But yesterday was one of those winter days in the Pacific Northwest that some of us selfishly keep secret from the rest of the country.
If people knew how absolutely gorgeous it can be up here, and how worth all the gray it is, we might be over-run with tourists, or experience even more of the population explosion inspired by Starbucks, Amazon and Microsoft!
At this time of year, when it’s only light out for 7 hours or so, I can’t think of anything more optimistic than a Primrose! They show up in the dead of winter. They are relentlessly cheerful! And they presumptuously assume they will be back again next year!
I first learned about them from my best friend’s mother, Lucille, who each year would fill her front door area with these welcoming little splashes of color. When she could no longer make it out to plant, one of us would do it for her…right up until her final year.
I watch for the first batch to show up every year, in my yard…
But I also watch at my grocery store (I know, I know) and this year, they are already here!
10 for $10.00!! Pretty cheap so I always load up. You’d think because they are a perennial I wouldn’t need to replenish my own garden each year.
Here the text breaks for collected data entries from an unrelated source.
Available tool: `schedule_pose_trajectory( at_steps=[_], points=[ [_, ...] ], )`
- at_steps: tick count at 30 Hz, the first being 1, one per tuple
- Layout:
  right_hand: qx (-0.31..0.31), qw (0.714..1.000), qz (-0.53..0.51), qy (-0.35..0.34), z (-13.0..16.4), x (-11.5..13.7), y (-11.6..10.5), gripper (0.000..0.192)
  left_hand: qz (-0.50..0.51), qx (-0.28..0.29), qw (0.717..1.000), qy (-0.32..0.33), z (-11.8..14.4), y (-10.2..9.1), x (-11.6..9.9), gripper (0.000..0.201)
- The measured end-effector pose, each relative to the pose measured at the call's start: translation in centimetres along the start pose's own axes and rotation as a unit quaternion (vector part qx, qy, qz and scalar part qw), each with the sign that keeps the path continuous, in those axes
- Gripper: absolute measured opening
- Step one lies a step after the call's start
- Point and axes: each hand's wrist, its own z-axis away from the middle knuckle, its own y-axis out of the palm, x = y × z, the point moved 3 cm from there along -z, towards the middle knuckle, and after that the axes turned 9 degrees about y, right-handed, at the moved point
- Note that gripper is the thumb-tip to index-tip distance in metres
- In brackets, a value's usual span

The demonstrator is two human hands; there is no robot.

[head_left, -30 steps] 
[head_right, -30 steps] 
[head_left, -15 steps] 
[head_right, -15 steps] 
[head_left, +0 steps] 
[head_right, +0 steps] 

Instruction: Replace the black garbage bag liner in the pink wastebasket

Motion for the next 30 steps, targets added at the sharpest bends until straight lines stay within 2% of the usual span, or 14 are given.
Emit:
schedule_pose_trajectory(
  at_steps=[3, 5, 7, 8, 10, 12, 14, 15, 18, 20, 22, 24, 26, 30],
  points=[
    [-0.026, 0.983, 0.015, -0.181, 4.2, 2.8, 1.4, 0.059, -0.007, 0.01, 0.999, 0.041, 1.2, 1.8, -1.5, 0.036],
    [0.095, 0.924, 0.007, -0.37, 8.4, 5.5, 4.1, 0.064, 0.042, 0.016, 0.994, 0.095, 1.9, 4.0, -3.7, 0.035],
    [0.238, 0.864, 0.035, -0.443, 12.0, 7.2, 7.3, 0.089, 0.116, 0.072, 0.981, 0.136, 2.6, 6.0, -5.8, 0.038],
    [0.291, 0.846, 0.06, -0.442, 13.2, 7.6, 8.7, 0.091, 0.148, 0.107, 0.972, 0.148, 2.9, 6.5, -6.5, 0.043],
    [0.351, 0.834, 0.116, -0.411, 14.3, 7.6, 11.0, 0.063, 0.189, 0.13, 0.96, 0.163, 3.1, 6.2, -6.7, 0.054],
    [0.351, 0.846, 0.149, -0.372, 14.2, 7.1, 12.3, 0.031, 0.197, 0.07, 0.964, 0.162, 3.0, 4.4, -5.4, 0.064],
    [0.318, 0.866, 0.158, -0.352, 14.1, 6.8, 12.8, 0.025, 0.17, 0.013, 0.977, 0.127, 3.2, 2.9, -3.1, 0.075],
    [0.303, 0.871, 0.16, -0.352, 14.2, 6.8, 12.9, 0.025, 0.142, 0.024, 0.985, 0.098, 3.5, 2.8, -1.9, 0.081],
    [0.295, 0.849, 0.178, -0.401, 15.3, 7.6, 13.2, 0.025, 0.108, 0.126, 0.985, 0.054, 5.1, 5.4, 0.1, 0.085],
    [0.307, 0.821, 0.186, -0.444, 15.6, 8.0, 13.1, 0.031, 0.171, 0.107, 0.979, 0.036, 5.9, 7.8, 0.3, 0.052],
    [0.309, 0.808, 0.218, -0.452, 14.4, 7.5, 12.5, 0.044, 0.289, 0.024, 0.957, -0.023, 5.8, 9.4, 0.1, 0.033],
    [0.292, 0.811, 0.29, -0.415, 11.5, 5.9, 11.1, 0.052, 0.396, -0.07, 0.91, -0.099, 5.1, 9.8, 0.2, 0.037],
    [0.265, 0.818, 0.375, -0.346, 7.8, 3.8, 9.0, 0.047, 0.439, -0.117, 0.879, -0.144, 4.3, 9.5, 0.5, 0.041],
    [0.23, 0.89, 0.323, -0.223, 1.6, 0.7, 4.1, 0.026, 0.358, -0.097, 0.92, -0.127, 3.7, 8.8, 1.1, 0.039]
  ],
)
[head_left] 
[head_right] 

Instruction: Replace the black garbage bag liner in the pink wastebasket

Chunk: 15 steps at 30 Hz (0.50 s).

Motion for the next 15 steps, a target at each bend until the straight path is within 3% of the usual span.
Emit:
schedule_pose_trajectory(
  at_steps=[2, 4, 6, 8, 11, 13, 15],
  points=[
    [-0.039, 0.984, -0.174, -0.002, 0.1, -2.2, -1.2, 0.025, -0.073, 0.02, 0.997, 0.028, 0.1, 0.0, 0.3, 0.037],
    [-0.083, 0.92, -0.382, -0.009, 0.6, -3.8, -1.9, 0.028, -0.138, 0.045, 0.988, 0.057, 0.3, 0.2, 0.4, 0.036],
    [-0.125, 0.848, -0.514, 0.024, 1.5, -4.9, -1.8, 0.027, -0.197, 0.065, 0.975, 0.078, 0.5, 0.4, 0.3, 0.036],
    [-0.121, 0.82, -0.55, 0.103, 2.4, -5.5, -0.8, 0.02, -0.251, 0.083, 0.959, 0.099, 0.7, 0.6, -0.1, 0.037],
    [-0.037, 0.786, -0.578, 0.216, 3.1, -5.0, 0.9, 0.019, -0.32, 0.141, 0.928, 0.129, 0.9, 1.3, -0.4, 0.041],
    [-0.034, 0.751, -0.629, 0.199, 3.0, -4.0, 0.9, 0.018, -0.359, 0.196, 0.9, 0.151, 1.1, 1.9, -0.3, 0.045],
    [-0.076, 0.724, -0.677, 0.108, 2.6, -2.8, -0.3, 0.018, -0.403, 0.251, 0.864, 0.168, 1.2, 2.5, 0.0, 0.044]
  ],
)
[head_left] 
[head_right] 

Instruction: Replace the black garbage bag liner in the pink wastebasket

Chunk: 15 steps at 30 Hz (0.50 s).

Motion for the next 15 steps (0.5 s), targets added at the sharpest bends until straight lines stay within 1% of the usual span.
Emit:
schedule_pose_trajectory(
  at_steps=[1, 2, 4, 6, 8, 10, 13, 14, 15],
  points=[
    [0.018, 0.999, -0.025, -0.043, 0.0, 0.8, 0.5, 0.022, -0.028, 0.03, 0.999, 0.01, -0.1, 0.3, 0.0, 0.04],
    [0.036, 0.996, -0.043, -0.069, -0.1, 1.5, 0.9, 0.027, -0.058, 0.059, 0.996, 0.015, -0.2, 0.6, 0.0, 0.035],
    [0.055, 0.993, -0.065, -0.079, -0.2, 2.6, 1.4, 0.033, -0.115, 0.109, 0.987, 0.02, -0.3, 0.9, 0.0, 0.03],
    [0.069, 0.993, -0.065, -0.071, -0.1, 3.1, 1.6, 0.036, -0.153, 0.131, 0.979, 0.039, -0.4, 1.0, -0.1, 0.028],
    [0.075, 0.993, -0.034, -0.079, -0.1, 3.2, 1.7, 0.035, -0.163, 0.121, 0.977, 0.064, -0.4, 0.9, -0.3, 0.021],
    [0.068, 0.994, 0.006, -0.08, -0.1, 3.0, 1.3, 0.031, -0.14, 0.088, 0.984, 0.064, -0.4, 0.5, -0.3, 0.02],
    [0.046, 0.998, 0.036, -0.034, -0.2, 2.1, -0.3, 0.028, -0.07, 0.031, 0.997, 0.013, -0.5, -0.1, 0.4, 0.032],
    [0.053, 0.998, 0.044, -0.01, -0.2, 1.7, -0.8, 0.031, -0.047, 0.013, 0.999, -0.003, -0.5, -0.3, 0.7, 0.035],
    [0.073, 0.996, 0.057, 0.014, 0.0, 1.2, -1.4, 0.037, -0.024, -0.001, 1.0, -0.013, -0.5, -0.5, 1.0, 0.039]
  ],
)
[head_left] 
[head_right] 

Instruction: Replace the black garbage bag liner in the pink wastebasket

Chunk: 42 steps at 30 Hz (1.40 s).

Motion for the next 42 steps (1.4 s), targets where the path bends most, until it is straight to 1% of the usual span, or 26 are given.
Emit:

I don’t, but still, I can’t resist. there’s always some little spot for another one. Some of mine are 6 and 7 years old!
One year I had an idea.
I live on a long, very unusual, dead end street that’s a country-like oasis in the middle of a ritzy city. (When I moved here over 45 years ago, there were only 3 other houses and we all had horse acreage! Now there are 25 homes!)
Though our peaceful country lane has built up over the years, we have scored big-time in wonderful neighbors. Most everyone knows everyone and we all watch out for each other.
On that one year, we had just lost one of our earliest residents, a dear, sweet gentleman. He had an unexpected heart attack. In my search for something supportive to do in his honor on this somber occasion, I kept thinking of the story of Johnny Appleseed.
I headed for the grocery store…and then late that night, the houses on the lane gone quiet, I sneaked out to plant a Primrose in every single yard, in honor of our sweet neighbor. Almost everyone figured out I was the Primrose Fairy, because they knew how obsessed I was with these hearty little flowers, but I don’t care. I kinda like my reputation of being the oldest (and maybe strangest) neighbor on our street.
And to this day, each year, when the first Primroses show up, to honor the memory of Arul, always a smile and kind word for his neighbors, I take one down the lane to his widow. He was truly a Peach of a guy!
I have also made a habit of welcoming the new neighbors to our street by leaving them a surprise Primrose to plant or just enjoy for a while. I just left two more this morning. Now that I’ve been here the longest, I like sharing the history of our street with the newcomers.
So now, I give you the Primrose (and remind you of the story of Johnny Appleseed).
Thanks for reading and please comment if you like.
I have not looked through all the former “pull up a seat” photos posted so maybe this “seat” has been done before. (By the way, THIS seat was just photographed two days ago, in the dead of winter here in the Northwest!! My Primroses think it’s SPRING!!!)
Anyway, here’s my story!
Many years ago, we had to replace a broken toilet. In the 3 days time this old “throne” sat hidden (we thought) out by the side of the house, waiting to be taken to the dump, our only mean neighbor reported us to the City for having an unsightly yard. (I was not her first “target”. Several others had been on the receiving end of her ire before.)
It’s not like we live in a gated community with a HOA (Home Owners Association) or anything. Our street was still in the country, with horse ranches until not that long ago. And, you had to come all the way onto my property to even see the toilet.
Anyway, the city launched a “public nuisance” charge against me, gave me three days to remove it, and threatened a $500 a day penalty if I did not.
Well, that just pissed me right off.
SO I researched, found some Architectural Digests and various landscaping design articles using old claw-footed bathtubs, and yes, toilets, as Yard Art.
I planted the bowl and tank of the former throne with lovely, long-stemmed flowers, alive with color, and placed the toilet prominently in my front yard for all to now see.
I put a bathroom reading style magazine rack right next to it with all the articles demonstrating clever uses for old toilets.
The City was stumped and the neighbor was furious.
I left it there for 3 whole weeks, just for good measure, and only removed it out of respect for all my other neighbors who now had to see it every day.
Hey, I am a proud Child of the Sixties. Do I know how to protest and rebel or what?
For your listening pleasure but be warned, this video has harsh images from the times back then…(only one I could find)
All I can think of is the old Woody Allen movie “Everything you Always Wanted to Know about Sex”, where Woody, standing at the front of the line of about to “escape” sperm, shouts a warning to all the others,
“Go back, go back! It’s just a hand job!” Or something like that.
It’s late November and 30 degrees here!!!!
“Go back, go back, my Sweet Primroses!! It’s a Weather TRICK!! It’s not even close to Spring yet!!!”